Our group
RNA viruses are the source of numerous outbreaks over the past few years. We focus on the evolution of these viruses in the host and between hosts. However, we primarily focus on the viral diversity produced by RNA viruses and its interaction with the host. The RNA virus evolution group uses standard virological techniques combined with sequencing and large data analysis including machine learning to develop a greater insight into the evolution and transmission of these viruses.
Our aims
The aim of my group is to understand the complex interplay of RNA viruses in the host. We focus on all levels, the interaction of the RNA virus in the host cell, at the molecular level, the tissue level and at the organism level.
At every point we are focused on the role of the ability of RNA viruses to produce mutations that function as a single entity, working together to produce an environment in which the virus can replicate and transmit. We look to understand what happens when we perturb this environment and reduce the amount of mutations or increase the amount of mutations. We are also interested in how this affects the host cell responses and use machine learning to interrogate the interactions between the host and the virus.
Our research
Our research focuses on the ways in which RNA viruses replicate and interact within the host cell, and how this impacts the transmission and emergence of the virus. We focus primarily on the diversity produced as a result of replication by the RNA-dependent RNA-polymerase which generates a cloud of mutations. We are looking at this from several perspectives.
Identifying the role that these minority variants play in affecting the host cell and providing a successful environment for the cell. Some of these mutations are found repeatedly even after severe bottlenecks that reduce the likelihood of these mutations being found. It is likely therefore, that they have some function that aids the virus.
What is the role of these mutations in the secondary structure of the RNA genome.

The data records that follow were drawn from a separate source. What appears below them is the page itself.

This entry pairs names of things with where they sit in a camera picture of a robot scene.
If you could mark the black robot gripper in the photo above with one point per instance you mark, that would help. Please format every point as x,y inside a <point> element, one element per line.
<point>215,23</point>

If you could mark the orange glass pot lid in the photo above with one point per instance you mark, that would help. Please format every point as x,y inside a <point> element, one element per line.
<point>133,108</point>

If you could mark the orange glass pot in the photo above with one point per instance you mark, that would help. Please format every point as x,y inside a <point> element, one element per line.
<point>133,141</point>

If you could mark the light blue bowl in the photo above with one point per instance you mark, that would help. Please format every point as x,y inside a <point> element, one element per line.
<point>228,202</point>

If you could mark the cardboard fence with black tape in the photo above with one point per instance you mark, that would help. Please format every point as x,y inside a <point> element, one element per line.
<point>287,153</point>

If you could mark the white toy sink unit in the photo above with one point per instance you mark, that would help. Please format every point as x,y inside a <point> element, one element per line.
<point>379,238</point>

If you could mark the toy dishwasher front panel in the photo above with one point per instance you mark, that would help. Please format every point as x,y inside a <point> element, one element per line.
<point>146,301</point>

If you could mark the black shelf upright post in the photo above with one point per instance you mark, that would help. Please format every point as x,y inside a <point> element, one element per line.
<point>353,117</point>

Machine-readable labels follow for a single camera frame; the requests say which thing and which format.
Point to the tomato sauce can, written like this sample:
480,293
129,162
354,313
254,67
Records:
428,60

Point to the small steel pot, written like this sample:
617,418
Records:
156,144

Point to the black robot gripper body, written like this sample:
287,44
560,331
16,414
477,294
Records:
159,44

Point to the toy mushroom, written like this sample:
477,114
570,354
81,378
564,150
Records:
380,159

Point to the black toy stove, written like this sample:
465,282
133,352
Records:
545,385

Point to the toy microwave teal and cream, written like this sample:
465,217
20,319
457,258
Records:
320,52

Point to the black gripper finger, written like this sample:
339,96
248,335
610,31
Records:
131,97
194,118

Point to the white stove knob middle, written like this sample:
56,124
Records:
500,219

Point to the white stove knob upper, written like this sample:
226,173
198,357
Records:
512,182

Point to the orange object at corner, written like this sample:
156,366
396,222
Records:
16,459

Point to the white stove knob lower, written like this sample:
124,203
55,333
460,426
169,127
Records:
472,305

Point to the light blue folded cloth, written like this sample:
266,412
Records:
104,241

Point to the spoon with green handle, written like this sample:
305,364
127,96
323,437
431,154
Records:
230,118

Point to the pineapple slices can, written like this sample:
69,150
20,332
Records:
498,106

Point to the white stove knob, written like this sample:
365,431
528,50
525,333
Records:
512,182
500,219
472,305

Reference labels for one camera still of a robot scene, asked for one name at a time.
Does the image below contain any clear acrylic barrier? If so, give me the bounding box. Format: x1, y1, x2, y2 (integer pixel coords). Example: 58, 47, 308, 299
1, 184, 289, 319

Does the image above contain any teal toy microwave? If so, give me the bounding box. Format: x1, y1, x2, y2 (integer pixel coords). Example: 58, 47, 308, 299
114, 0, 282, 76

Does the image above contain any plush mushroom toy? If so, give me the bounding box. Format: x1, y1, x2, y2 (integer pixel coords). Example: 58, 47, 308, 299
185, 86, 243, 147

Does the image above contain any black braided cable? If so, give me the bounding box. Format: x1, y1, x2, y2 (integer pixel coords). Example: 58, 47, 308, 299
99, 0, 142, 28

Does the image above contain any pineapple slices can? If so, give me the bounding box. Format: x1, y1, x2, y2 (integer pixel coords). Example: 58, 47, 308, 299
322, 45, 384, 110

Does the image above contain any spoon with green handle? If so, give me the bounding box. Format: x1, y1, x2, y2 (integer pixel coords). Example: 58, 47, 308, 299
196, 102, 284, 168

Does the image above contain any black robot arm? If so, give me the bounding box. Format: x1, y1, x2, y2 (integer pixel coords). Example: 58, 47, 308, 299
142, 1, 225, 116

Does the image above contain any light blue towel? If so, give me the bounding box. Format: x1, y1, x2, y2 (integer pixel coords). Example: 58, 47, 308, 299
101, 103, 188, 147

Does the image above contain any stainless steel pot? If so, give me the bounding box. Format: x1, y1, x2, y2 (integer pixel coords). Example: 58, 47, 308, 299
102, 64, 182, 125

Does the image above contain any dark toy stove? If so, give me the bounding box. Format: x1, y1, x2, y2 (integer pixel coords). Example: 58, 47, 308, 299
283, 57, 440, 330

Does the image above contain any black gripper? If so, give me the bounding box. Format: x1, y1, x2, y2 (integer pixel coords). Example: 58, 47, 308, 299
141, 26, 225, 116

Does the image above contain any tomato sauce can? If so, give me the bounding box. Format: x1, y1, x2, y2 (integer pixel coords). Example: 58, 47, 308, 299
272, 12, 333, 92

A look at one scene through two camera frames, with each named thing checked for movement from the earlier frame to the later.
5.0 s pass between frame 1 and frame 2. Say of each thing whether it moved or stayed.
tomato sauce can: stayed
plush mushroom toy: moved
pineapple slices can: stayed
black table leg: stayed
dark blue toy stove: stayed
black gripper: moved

Do the mutations influence the secondary structure or is the secondary structure influenced by the RNA genomes.
How do viruses account and manage the number of non-functional genomes? Are they using cell processes to eliminate non0functional genomes. We have some evidence that when we alter the mutation rate, we alter the number of productive genomes and this maybe what leads to attenuation. We are investigating this.
Additionally, we are interested in the bigger picture, how the diversity allows the virus to successfully complete its transmission cycle, particularly for mosquito-borne viruses, when the virus must infect two hosts. Additionally, how the early replication in the host sets the stage for later infection.
Our impact
Our research will provide a better understanding of the emergence of viruses from the environment. We focus on endemic viruses and look to see how often and what mechanisms they use to emerge from the environment. In addition, understanding these mechanisms provides scope for identifying key viral mutations that facilitate the switch to epidemic states and understand the drivers that sustain endemic transmission, currently an understudied part of virus transmission and emergence. Given that most viruses emerge from endemic cycles, it is imperative to understand these cycles to be able to prevent the emergence of novel viruses from the environment for both animal and human pandemics.